Assume that we have the following documents from a custom enrichment table named users:

{ "id": "111", "name": "John" }
{ "id": "222", "name": "Emily" }
{ "id": "333", "name": "Alice" }

Now, consider this set of documents, as before:

{ "id": "111", "timestamp": "2022-01-01T12:00:00Z" }
{ "id": "111", "timestamp": "2022-01-01T12:30:00Z" }
{ "id": "222", "timestamp": "2022-01-01T13:00:00Z" }
{ "id": "222", "timestamp": "2022-01-01T13:00:00Z" }
{ "id": "222", "timestamp": "2022-01-01T13:00:00Z" }
The following query will produce a Cartesian product of the users and logs datasets because join cross pairs every row from the left query with every row from the right query, regardless of any matching conditions.

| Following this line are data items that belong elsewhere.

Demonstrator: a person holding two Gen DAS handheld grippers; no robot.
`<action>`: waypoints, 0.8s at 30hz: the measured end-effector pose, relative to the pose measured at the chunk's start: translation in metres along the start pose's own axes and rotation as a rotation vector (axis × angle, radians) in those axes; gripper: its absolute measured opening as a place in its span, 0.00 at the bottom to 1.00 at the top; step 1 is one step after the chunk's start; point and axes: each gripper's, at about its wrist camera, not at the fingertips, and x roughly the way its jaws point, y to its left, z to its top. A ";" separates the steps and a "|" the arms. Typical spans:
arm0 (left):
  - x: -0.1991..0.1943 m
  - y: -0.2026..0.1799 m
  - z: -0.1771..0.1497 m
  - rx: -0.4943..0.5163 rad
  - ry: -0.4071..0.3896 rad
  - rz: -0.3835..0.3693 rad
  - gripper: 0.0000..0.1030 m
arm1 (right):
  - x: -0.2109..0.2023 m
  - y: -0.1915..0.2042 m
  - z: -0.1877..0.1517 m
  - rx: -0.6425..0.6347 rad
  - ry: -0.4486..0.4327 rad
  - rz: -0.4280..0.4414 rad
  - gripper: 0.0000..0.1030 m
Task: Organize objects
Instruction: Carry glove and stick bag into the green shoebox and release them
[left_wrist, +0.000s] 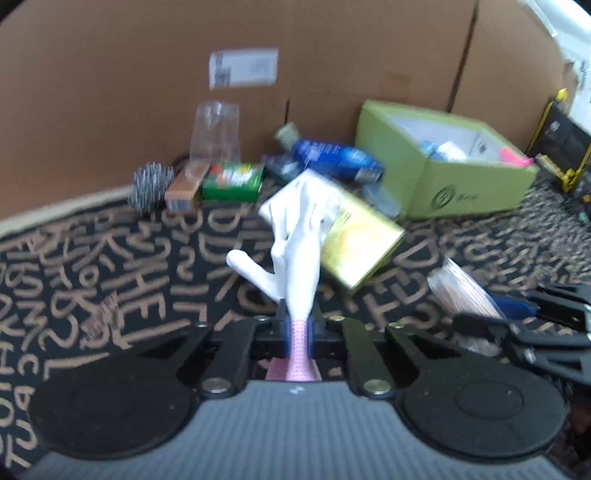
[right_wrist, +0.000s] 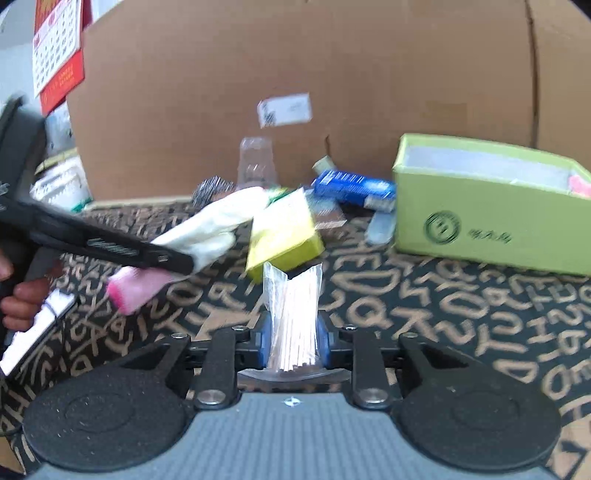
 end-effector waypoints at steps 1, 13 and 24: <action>-0.009 -0.002 0.004 0.005 -0.023 -0.004 0.07 | -0.004 -0.005 0.004 0.010 -0.018 -0.004 0.27; 0.003 -0.079 0.101 0.114 -0.172 -0.169 0.07 | -0.021 -0.093 0.074 0.071 -0.272 -0.247 0.27; 0.103 -0.160 0.160 0.169 -0.123 -0.186 0.07 | 0.011 -0.180 0.099 0.153 -0.253 -0.326 0.27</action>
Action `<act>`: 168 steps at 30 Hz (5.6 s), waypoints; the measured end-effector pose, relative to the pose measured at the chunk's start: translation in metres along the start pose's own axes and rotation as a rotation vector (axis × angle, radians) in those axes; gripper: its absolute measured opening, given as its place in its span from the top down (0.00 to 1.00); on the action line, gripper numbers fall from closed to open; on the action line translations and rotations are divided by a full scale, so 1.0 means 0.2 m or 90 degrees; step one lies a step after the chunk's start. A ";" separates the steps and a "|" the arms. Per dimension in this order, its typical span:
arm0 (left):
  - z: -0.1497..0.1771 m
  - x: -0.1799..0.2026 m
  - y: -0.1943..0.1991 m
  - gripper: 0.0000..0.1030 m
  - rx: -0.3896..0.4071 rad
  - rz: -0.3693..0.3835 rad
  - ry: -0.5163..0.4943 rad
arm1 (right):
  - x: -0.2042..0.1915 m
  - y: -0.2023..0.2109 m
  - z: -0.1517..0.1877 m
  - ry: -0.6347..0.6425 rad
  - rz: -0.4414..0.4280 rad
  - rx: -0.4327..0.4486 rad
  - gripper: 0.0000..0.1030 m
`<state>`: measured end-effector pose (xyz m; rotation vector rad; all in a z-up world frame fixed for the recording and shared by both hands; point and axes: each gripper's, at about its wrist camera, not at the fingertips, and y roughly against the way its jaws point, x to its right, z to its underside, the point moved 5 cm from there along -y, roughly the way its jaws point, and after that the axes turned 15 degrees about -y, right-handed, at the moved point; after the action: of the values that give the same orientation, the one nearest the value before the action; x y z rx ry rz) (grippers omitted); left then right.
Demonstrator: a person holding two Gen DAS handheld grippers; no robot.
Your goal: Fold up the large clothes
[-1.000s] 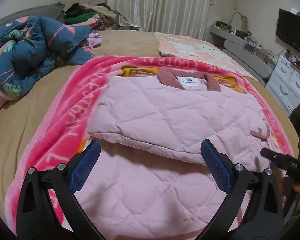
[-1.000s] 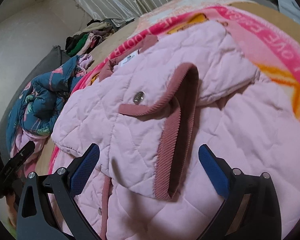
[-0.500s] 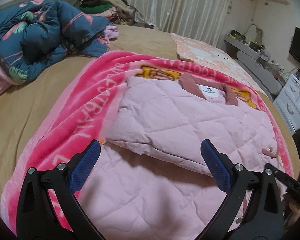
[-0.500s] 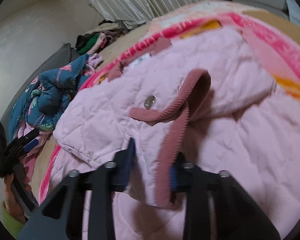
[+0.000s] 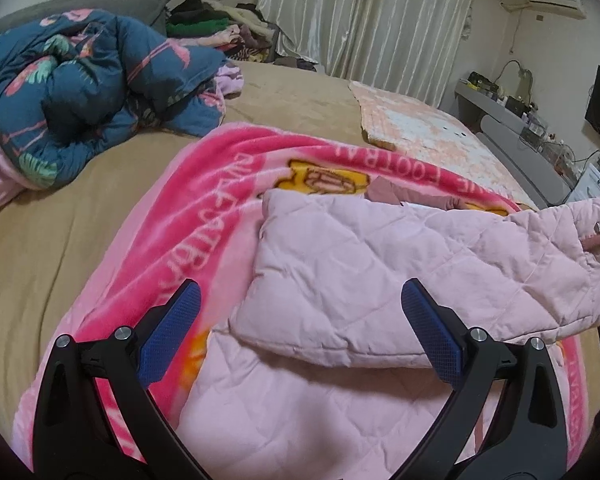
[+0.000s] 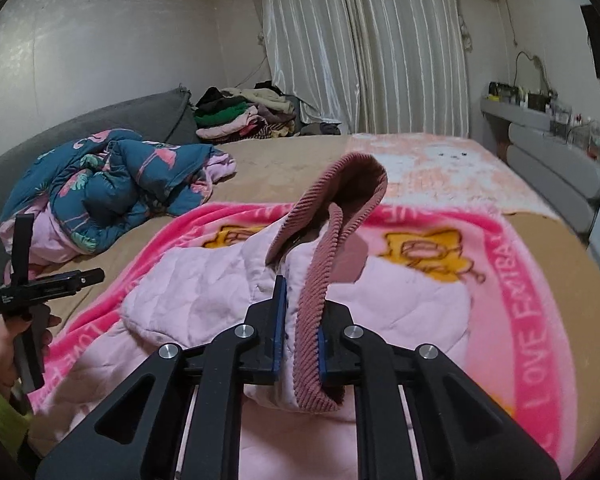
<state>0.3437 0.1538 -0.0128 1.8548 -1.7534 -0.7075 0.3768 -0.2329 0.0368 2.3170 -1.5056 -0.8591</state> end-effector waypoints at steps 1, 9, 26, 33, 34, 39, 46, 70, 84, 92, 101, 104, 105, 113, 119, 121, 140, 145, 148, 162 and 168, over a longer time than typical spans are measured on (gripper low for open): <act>-0.01 0.01 -0.02 0.09 -0.001 -0.001 -0.004 | 0.01 -0.01 0.01 0.000 0.004 -0.003 0.89; 0.00 0.14 -0.17 0.09 -0.029 0.026 -0.036 | 0.23 -0.17 0.17 -0.040 0.058 -0.056 0.89; 0.08 0.40 -0.40 0.10 -0.078 0.085 -0.119 | 0.30 -0.29 0.33 -0.062 0.114 -0.121 0.78; 0.15 0.39 -0.47 0.10 -0.097 0.097 -0.103 | 0.30 -0.23 0.33 -0.059 0.148 -0.095 0.47; 0.16 0.38 -0.48 0.10 -0.098 0.101 -0.099 | 0.30 -0.21 0.33 -0.058 0.149 -0.089 0.46; 0.18 0.39 -0.50 0.10 -0.097 0.100 -0.093 | 0.22 -0.19 0.27 -0.036 0.135 -0.072 0.36; 0.19 0.39 -0.51 0.10 -0.097 0.101 -0.091 | -0.03 -0.31 0.23 0.045 0.087 -0.089 0.24; 0.17 0.44 -0.54 0.09 -0.105 0.092 -0.109 | -0.03 -0.86 0.49 0.052 0.100 -0.231 0.14; 0.17 0.42 -0.34 0.09 -0.118 0.093 -0.079 | 0.01 -0.75 0.48 0.028 0.103 -0.244 0.15; 0.15 0.45 -0.15 0.09 -0.096 0.086 -0.095 | 0.08 -0.55 0.48 -0.015 0.116 -0.232 0.14; 0.15 0.50 0.17 0.09 -0.065 0.059 -0.106 | 0.06 -0.22 0.38 -0.068 0.106 -0.177 0.13; 0.15 0.54 0.29 0.09 -0.054 0.022 -0.149 | 0.06 -0.09 0.34 -0.084 0.096 -0.151 0.12; 0.15 0.55 0.33 0.09 -0.051 0.011 -0.158 | 0.06 -0.06 0.33 -0.086 0.093 -0.146 0.12; 0.04 0.60 0.62 0.09 -0.005 0.035 -0.118 | 0.05 0.30 0.24 -0.059 0.066 -0.077 0.11; -0.05 0.61 0.81 0.09 0.037 0.021 -0.093 | 0.02 0.55 0.16 -0.048 0.028 -0.026 0.05; -0.08 0.60 0.84 0.09 0.043 0.021 -0.080 | 0.00 0.62 0.13 -0.036 0.014 -0.014 0.05; -0.09 0.60 1.03 0.09 0.140 0.131 -0.113 | -0.11 1.13 0.03 0.009 0.088 0.132 0.04; 0.03 0.59 0.99 0.09 0.127 0.139 -0.133 | -0.14 1.12 0.12 0.006 0.105 0.128 0.04; 0.11 0.58 0.97 0.09 0.124 0.139 -0.135 | -0.16 1.10 0.18 0.011 0.111 0.119 0.04; 0.41 0.59 0.88 0.09 0.082 0.129 -0.127 | -0.16 0.95 0.44 0.012 0.108 0.049 0.04; 0.50 0.59 0.84 0.09 0.068 0.121 -0.127 | -0.16 0.91 0.53 0.007 0.103 0.031 0.04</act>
<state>0.1560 0.0267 0.0201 1.7032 -2.1001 -0.7588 0.1680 -0.2723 0.0556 2.1927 -1.6989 -0.7739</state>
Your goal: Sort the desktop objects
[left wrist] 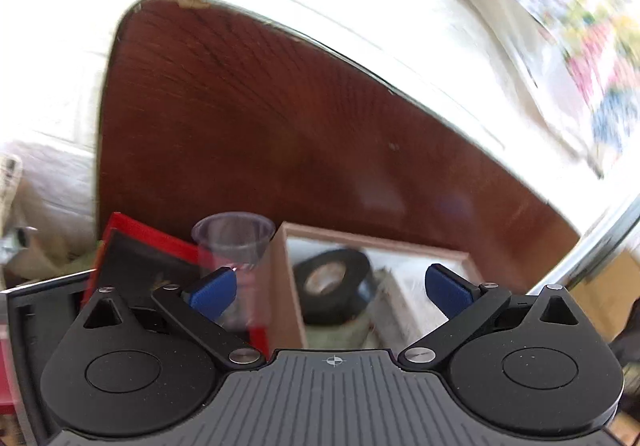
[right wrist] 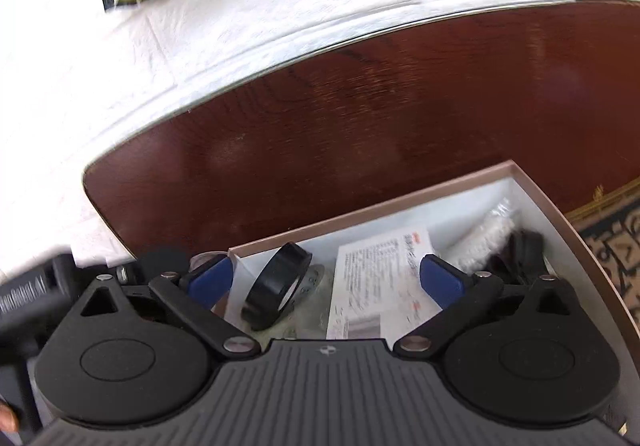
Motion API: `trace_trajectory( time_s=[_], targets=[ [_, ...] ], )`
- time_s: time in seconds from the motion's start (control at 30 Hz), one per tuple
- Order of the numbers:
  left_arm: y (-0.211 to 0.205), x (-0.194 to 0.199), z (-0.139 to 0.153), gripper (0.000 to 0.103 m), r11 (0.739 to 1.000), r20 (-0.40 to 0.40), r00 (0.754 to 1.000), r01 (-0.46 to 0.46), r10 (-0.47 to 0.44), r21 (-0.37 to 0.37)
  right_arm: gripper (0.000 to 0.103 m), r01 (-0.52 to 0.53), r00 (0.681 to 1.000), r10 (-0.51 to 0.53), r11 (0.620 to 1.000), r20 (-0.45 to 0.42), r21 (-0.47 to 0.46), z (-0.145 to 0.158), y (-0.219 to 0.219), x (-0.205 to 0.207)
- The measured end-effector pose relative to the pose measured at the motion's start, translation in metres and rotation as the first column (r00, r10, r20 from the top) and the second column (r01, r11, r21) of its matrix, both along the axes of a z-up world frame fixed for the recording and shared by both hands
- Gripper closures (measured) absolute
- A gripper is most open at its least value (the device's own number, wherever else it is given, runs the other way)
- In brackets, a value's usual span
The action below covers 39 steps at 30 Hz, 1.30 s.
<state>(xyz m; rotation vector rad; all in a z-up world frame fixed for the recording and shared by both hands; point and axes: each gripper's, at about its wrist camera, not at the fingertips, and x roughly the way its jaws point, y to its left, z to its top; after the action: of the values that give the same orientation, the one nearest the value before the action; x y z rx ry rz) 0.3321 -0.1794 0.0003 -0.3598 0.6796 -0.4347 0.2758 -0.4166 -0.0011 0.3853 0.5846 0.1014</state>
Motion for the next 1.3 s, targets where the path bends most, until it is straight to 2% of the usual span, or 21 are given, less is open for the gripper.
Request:
trace_trajectory(
  time_s=[0.1, 0.17, 0.3, 0.4, 0.53, 0.87, 1.07, 1.3],
  targets=[
    [-0.006, -0.031, 0.005, 0.000, 0.994, 0.045, 0.999, -0.002, -0.003, 0.106, 0.001, 0.044, 0.999, -0.043, 0.997, -0.019, 0.069, 0.006, -0.014, -0.024],
    [-0.007, -0.054, 0.008, 0.000, 0.988, 0.081, 0.997, -0.018, 0.006, 0.151, 0.001, 0.077, 0.996, -0.073, 0.993, -0.041, 0.091, 0.013, -0.018, -0.039],
    [-0.008, -0.102, 0.011, 0.000, 0.985, 0.099, 0.995, -0.041, 0.025, 0.169, 0.000, 0.090, 0.996, -0.089, 0.991, -0.012, 0.097, 0.026, -0.022, -0.083],
    [-0.012, -0.127, 0.016, 0.000, 0.976, 0.076, 0.996, -0.062, 0.047, 0.211, 0.000, 0.099, 0.995, -0.100, 0.993, 0.013, 0.057, 0.034, -0.023, -0.121],
    [-0.004, -0.174, 0.019, 0.000, 0.968, 0.094, 0.994, -0.078, 0.057, 0.238, 0.000, 0.084, 0.996, -0.084, 0.996, 0.042, -0.007, 0.040, -0.016, -0.167],
    [0.010, -0.260, 0.027, 0.000, 0.957, 0.108, 0.994, -0.052, 0.022, 0.286, 0.000, 0.072, 0.995, -0.060, 0.987, 0.083, -0.146, 0.046, 0.014, -0.262],
    [0.017, -0.305, 0.023, 0.000, 0.946, 0.122, 0.992, -0.058, 0.019, 0.320, 0.000, 0.067, 0.996, -0.049, 0.967, 0.080, -0.247, 0.037, 0.038, -0.309],
    [0.019, -0.349, 0.011, 0.000, 0.929, 0.128, 0.992, -0.043, -0.004, 0.366, 0.000, 0.082, 0.996, -0.069, 0.960, 0.061, -0.268, 0.021, 0.051, -0.355]
  ],
)
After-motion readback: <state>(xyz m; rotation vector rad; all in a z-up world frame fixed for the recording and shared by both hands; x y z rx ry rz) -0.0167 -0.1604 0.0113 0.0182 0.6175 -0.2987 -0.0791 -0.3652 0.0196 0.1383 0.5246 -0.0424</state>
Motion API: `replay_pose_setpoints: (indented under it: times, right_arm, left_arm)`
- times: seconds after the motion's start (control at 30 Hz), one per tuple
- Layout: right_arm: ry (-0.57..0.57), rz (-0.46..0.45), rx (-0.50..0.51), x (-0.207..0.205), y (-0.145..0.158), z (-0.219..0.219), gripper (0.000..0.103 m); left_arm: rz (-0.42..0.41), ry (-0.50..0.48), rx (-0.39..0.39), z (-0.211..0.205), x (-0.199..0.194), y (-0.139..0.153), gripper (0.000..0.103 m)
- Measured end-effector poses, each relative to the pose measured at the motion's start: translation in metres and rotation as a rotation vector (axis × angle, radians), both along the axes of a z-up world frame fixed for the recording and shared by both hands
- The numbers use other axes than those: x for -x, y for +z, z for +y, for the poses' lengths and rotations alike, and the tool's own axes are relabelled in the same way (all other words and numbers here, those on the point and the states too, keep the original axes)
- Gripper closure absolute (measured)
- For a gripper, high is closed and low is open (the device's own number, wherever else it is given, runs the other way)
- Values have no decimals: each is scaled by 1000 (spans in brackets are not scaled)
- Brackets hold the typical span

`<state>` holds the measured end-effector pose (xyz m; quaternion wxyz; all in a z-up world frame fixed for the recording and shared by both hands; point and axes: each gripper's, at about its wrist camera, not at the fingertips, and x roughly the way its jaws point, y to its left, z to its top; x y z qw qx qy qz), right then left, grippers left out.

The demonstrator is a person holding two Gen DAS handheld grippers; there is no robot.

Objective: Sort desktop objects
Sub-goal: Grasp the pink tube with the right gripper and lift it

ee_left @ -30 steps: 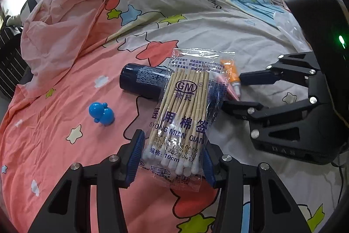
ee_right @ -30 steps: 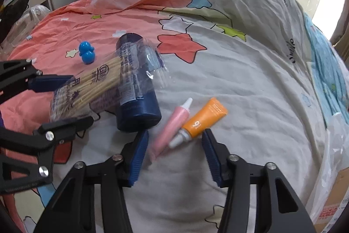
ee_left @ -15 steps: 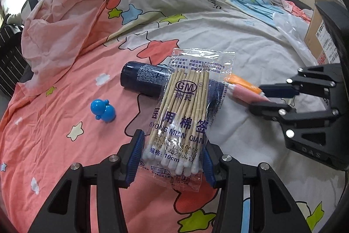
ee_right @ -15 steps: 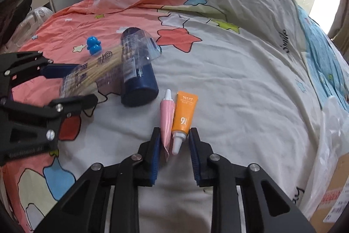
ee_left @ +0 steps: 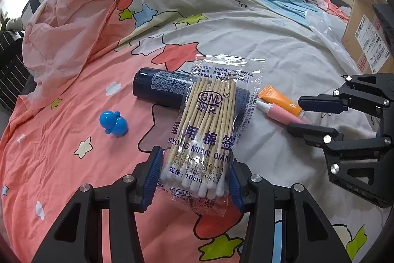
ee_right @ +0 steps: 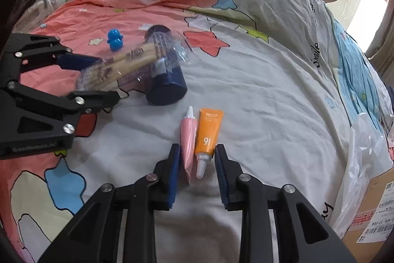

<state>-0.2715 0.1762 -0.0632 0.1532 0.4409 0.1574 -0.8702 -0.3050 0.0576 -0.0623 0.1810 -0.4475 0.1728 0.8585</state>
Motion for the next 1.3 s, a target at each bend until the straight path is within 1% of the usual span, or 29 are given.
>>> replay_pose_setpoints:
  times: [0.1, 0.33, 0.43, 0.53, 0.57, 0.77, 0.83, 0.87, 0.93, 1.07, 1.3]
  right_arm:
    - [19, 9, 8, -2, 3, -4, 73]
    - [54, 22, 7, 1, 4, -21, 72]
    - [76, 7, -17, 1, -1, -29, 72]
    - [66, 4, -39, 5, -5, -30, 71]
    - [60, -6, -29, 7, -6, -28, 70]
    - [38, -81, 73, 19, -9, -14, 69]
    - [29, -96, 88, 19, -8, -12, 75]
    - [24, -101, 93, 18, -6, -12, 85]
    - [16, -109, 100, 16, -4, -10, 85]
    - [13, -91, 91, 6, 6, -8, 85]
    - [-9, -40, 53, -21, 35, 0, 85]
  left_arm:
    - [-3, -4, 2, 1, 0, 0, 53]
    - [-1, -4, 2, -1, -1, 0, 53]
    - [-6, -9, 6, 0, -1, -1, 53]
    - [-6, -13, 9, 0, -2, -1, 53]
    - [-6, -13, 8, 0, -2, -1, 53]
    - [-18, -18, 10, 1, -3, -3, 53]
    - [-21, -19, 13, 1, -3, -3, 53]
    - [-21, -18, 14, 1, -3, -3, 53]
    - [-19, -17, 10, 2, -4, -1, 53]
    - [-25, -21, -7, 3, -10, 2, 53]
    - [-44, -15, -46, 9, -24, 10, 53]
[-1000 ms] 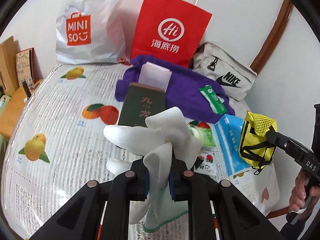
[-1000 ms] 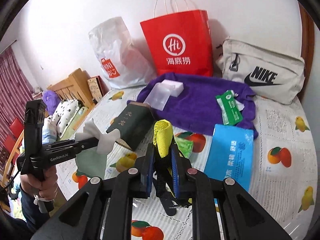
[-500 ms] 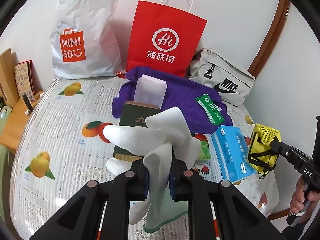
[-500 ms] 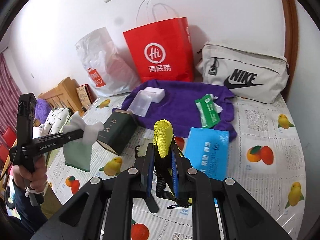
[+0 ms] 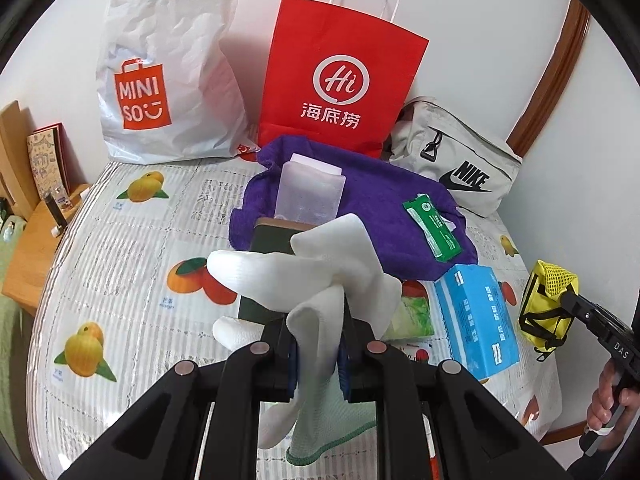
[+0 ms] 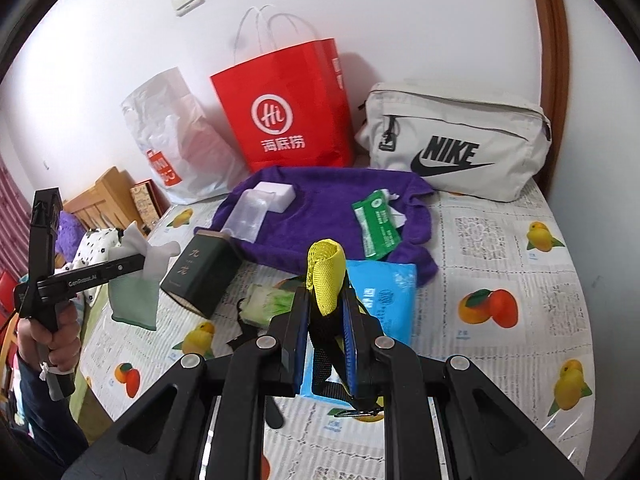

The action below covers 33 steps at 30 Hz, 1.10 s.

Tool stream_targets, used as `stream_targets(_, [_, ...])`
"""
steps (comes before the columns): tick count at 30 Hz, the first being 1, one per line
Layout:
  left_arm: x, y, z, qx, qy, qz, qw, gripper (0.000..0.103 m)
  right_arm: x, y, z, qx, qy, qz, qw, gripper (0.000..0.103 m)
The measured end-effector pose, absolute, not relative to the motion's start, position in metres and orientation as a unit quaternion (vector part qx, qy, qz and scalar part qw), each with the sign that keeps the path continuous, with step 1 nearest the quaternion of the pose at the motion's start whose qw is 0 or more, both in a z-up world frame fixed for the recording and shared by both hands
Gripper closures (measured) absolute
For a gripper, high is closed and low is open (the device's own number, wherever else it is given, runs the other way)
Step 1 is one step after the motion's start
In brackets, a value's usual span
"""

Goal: Organize soft objects
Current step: 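Carry the white gloves and yellow pouch up over the purple towel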

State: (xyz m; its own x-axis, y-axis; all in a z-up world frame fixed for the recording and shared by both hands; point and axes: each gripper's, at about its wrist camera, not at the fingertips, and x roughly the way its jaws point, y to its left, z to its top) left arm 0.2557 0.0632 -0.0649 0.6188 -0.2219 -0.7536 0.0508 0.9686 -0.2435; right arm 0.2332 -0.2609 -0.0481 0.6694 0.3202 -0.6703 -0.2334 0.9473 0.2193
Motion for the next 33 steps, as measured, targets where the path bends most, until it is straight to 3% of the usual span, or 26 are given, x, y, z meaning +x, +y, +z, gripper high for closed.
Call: stream_targets(33, [0.356, 0.054, -0.075, -0.124, 0.435, -0.086, 0.888, 0.088, 0.354, -0.254, -0.066, 0.044, 0.373, 0.163, 0.912, 0.087])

source users | join cross (source logs) into logins
{ "id": "111", "name": "John", "logins": { "id": "111", "timestamp": "2022-01-01T12:00:00Z" } }
{ "id": "111", "name": "John", "logins": { "id": "111", "timestamp": "2022-01-01T12:30:00Z" } }
{ "id": "111", "name": "John", "logins": { "id": "222", "timestamp": "2022-01-01T13:00:00Z" } }
{ "id": "111", "name": "John", "logins": { "id": "222", "timestamp": "2022-01-01T13:00:00Z" } }
{ "id": "111", "name": "John", "logins": { "id": "222", "timestamp": "2022-01-01T13:00:00Z" } }
{ "id": "222", "name": "Emily", "logins": { "id": "111", "timestamp": "2022-01-01T12:00:00Z" } }
{ "id": "222", "name": "Emily", "logins": { "id": "111", "timestamp": "2022-01-01T12:30:00Z" } }
{ "id": "222", "name": "Emily", "logins": { "id": "222", "timestamp": "2022-01-01T13:00:00Z" } }
{ "id": "222", "name": "Emily", "logins": { "id": "222", "timestamp": "2022-01-01T13:00:00Z" } }
{ "id": "222", "name": "Emily", "logins": { "id": "222", "timestamp": "2022-01-01T13:00:00Z" } }
{ "id": "333", "name": "Alice", "logins": { "id": "111", "timestamp": "2022-01-01T12:00:00Z" } }
{ "id": "333", "name": "Alice", "logins": { "id": "111", "timestamp": "2022-01-01T12:30:00Z" } }
{ "id": "333", "name": "Alice", "logins": { "id": "222", "timestamp": "2022-01-01T13:00:00Z" } }
{ "id": "333", "name": "Alice", "logins": { "id": "222", "timestamp": "2022-01-01T13:00:00Z" } }
{ "id": "333", "name": "Alice", "logins": { "id": "222", "timestamp": "2022-01-01T13:00:00Z" } }

The query results in each user being paired with every log entry: 3 rows from users multiplied by 5 rows from logs, resulting in 15 rows. Each user (John, Emily, Alice) is paired with every log entry.

Hint: Using join cross is especially useful when you are interested in seeing a complete picture of your data, then adding a left or right join to these results.